Joe Biden is being sued in federal court for setting a minimum wage through executive order. The Pacific Legal Foundation has brought a lawsuit against the Biden administration on behalf of Duke Bradford of Colorado and his company, Arkansas Valley Adventures, claiming that only Congress can establish minimum wages laws.

Attorney Caleb Kruckenberg with the Pacific Legal Foundation said that Biden is attempting to exercise a power reserved to Congress. He said that the Constitution provides that only Congress can legislate federal laws binding the public.

Biden’s administrative rule can easily result in considerable increases in fees for customers of the plaintiff’s company due to a mandate for a minimum hourly wage and overtime for vacation guides traveling with guests on wilderness adventures.

The new order issued by Biden would impact the operations of private companies, including the plaintiff company, compelling it to shorten the trips if offered by reducing working hours for guides while dramatically increasing fees.

Arkansas Valley Adventures has never been a contractor with the federal government. Still, it is being swept up in Department of Labor rules because it holds a national land use permit to do business on federal land. Operating guided rafting tours on rivers running through federal land puts Arkansas Valley Adventures in the crosshairs of the rule.

Arkansas Valley Adventures provides a variety of outdoor adventures for its customers and employs around 250 workers, including guides who participate in rafting trips that last several days. Those workers are often college students who spend their summers working for the company and almost always put in more than 40 hours working each week while on duty. Currently, they earn a flat fee from the company per trip, along with gratuities received from customers.

Now Biden’s executive order threatens to end their jobs altogether.
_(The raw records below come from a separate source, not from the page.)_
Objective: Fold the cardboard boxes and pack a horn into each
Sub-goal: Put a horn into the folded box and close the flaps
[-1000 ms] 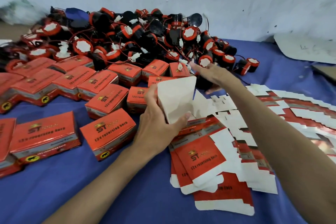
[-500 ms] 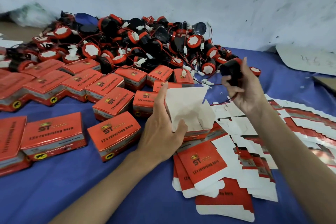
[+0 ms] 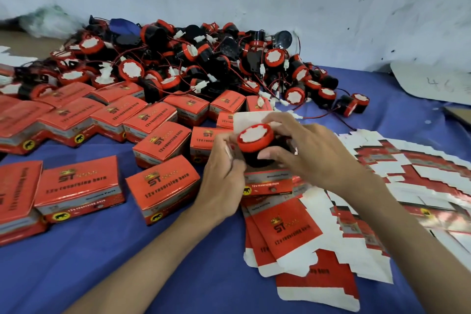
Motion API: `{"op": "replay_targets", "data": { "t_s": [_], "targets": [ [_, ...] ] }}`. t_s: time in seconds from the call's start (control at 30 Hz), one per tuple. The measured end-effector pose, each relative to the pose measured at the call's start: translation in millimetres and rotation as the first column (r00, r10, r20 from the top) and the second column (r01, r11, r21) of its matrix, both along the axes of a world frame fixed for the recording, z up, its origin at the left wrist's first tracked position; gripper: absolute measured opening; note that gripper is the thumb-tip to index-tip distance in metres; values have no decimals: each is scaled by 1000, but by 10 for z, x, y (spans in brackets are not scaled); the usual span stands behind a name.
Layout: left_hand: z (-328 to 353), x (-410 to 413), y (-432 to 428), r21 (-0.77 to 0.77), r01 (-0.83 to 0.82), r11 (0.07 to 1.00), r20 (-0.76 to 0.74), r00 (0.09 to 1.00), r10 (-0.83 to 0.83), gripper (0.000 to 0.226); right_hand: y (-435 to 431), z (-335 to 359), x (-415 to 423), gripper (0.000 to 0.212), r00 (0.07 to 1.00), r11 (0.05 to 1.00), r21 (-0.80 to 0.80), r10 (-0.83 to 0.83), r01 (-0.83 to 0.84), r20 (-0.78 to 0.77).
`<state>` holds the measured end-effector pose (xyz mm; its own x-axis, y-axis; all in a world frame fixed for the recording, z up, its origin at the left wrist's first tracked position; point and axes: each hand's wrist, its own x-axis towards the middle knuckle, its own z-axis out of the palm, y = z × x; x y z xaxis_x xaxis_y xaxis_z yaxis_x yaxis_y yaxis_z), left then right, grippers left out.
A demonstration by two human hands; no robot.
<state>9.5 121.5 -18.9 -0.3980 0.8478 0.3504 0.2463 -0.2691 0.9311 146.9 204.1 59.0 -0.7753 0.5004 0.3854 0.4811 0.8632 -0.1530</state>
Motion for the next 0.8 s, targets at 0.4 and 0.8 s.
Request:
{"op": "replay_targets", "data": {
  "t_s": [0.4,0.8],
  "targets": [
    [130,133,-72,-43,-69,997,-22,997,68,21,-303,-222,13,44,998,969,247,-4,21,-69],
    [115,171,-18,-142,26,990,104,995,-11,45,-42,-4,232,47,968,978,-157,167,-139,185]
  ]
}}
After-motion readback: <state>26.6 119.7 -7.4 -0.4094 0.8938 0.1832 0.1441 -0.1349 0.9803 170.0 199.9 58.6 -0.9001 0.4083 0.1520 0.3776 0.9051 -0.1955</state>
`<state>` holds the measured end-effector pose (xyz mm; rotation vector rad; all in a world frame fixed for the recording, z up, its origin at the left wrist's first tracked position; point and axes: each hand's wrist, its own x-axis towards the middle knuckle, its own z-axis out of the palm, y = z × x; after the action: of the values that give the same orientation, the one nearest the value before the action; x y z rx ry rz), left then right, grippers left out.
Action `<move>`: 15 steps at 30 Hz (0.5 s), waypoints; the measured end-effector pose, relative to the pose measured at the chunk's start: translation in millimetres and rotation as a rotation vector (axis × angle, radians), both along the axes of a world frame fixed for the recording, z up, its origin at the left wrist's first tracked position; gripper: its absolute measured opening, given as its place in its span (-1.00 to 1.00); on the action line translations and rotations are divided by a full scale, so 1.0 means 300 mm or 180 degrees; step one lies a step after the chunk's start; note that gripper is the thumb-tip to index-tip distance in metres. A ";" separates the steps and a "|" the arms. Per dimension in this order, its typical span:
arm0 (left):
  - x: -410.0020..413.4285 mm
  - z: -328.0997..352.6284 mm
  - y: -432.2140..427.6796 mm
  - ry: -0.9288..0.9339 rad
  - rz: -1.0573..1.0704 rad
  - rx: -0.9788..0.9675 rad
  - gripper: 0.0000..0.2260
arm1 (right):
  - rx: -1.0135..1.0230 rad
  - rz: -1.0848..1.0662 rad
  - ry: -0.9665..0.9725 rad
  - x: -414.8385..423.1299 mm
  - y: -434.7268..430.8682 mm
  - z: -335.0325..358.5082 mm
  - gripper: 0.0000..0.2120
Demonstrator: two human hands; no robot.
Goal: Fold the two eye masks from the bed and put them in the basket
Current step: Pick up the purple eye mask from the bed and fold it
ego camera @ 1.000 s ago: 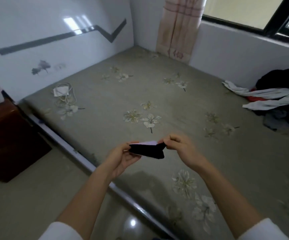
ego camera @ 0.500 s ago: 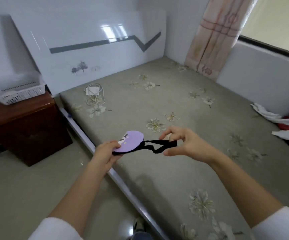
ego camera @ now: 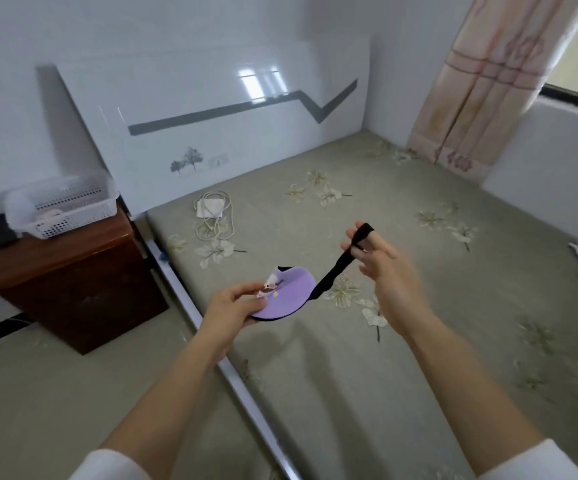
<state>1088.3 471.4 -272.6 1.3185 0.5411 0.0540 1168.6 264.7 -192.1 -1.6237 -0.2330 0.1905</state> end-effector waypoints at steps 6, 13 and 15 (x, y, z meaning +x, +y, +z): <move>0.117 0.027 0.096 -0.0305 0.0294 -0.0103 -0.79 | -0.2980 -0.0242 -0.2462 0.217 0.098 -0.100 -0.64; 0.173 0.031 0.312 -0.0430 0.0740 0.0186 -0.78 | -0.2211 0.1631 -0.0059 0.271 0.326 -0.048 -0.73; 0.185 0.021 0.389 -0.0415 0.0698 0.0256 -0.80 | -0.1613 0.1603 -0.0016 0.278 0.431 -0.052 -0.73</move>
<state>1143.7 588.2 -266.3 1.3190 0.5749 0.3434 1252.1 393.9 -207.8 -2.0410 -0.6372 0.6736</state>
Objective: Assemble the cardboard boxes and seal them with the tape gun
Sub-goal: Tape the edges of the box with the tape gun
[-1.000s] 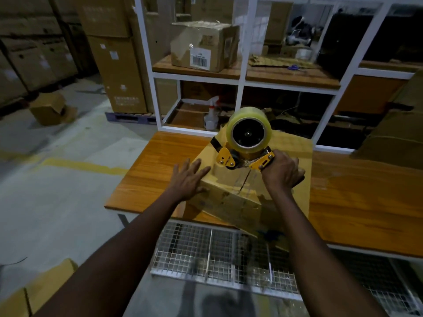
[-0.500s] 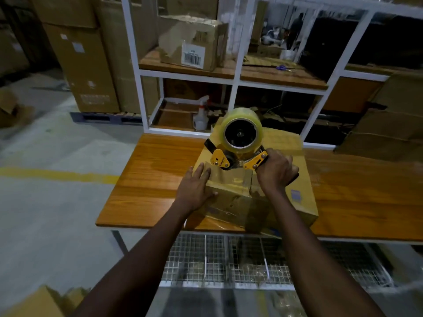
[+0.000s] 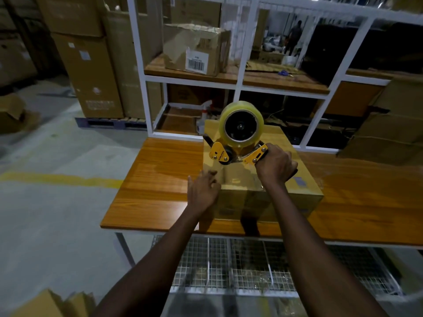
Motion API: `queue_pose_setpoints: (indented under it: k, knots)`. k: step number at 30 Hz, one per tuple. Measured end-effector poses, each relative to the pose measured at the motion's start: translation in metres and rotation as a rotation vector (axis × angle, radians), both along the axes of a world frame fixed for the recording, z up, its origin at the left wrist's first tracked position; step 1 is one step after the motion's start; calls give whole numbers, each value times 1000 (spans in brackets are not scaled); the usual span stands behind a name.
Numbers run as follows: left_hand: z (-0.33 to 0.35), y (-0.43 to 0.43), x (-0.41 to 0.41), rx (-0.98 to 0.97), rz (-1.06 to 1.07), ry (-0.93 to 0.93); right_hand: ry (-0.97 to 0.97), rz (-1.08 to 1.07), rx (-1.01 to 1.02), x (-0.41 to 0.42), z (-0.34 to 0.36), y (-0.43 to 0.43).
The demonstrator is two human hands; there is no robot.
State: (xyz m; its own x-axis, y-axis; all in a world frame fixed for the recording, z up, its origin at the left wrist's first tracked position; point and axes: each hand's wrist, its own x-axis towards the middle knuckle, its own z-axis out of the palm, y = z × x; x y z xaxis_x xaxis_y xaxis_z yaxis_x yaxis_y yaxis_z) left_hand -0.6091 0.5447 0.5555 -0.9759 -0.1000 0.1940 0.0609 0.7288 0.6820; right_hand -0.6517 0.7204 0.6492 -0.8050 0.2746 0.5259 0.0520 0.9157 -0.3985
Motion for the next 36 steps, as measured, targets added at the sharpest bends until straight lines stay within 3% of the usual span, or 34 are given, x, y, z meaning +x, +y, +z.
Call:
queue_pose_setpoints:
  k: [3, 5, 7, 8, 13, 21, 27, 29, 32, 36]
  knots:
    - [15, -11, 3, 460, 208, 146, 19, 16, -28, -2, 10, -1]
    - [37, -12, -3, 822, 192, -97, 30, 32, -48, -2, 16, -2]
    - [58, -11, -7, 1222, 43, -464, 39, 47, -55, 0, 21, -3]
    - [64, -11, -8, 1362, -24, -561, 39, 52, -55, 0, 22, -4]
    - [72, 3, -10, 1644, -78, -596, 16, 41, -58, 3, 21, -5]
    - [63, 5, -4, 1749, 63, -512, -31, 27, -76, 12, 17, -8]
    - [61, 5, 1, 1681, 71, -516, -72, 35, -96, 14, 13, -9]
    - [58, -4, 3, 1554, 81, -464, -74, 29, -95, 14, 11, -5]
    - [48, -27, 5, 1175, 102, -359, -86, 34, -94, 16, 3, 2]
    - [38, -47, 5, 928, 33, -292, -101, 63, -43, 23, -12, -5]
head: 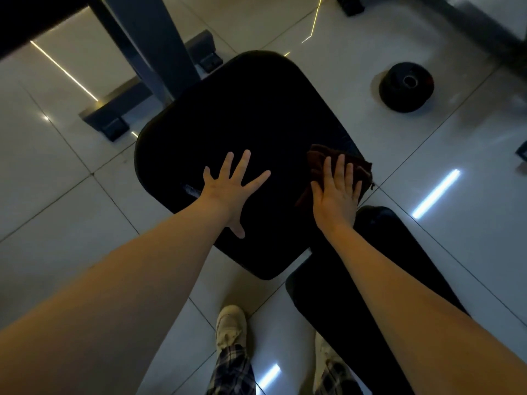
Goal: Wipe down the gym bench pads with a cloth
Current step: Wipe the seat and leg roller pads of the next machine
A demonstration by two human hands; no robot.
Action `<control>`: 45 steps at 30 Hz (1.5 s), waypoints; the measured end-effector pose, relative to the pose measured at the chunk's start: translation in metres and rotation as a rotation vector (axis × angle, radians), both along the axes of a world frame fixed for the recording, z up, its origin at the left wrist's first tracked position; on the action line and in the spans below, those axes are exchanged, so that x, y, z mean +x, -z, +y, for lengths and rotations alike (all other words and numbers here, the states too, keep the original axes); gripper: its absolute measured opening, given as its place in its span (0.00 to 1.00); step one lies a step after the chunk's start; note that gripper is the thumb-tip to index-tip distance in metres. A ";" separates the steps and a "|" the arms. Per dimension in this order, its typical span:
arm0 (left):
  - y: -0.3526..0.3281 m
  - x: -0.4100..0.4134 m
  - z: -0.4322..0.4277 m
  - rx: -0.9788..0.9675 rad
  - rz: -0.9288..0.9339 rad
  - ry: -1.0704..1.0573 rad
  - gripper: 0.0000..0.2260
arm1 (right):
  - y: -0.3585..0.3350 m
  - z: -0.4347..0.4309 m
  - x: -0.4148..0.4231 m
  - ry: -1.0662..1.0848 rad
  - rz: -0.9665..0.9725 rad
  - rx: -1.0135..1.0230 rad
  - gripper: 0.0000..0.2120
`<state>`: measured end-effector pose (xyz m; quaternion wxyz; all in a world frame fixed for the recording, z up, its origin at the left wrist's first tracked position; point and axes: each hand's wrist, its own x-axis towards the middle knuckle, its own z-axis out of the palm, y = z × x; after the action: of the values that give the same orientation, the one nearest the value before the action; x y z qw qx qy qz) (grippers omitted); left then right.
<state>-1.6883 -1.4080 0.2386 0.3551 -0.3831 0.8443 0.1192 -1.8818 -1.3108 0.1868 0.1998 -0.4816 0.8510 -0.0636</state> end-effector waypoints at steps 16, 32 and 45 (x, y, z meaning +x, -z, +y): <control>0.010 -0.003 0.063 -0.131 0.070 -0.291 0.60 | 0.012 0.051 0.005 -0.705 0.165 -0.105 0.29; 0.027 0.066 0.100 -0.107 0.099 -0.974 0.69 | 0.007 -0.018 0.089 -1.347 0.207 -0.155 0.29; 0.026 0.053 0.094 -0.165 0.111 -1.085 0.73 | 0.009 -0.084 0.136 -1.298 0.195 -0.245 0.30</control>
<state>-1.6355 -1.3137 0.2130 0.1665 -0.7830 0.5497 0.2388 -1.7454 -1.3947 0.1776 0.0637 -0.9188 0.3892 0.0172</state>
All federal contractors are ordered to pay at least $15 per hour plus overtime as defined by the Department of Labor, beginning in January 2022.

The Pacific Legal Foundation alleges that the extensive definition of “federal contractor” takes in over 500,000 private companies, including 45,000 providing recreational services whose only connection to the federal government is holding a land-use permit.

The lawsuit also alleges that if the guide service company is subjected to the Department of Labor requirements, services of the type it offers will only be available to “the very wealthy.” The plaintiffs’ attorney went on to say that using executive power to “force a social agenda” is chilling and unconstitutional.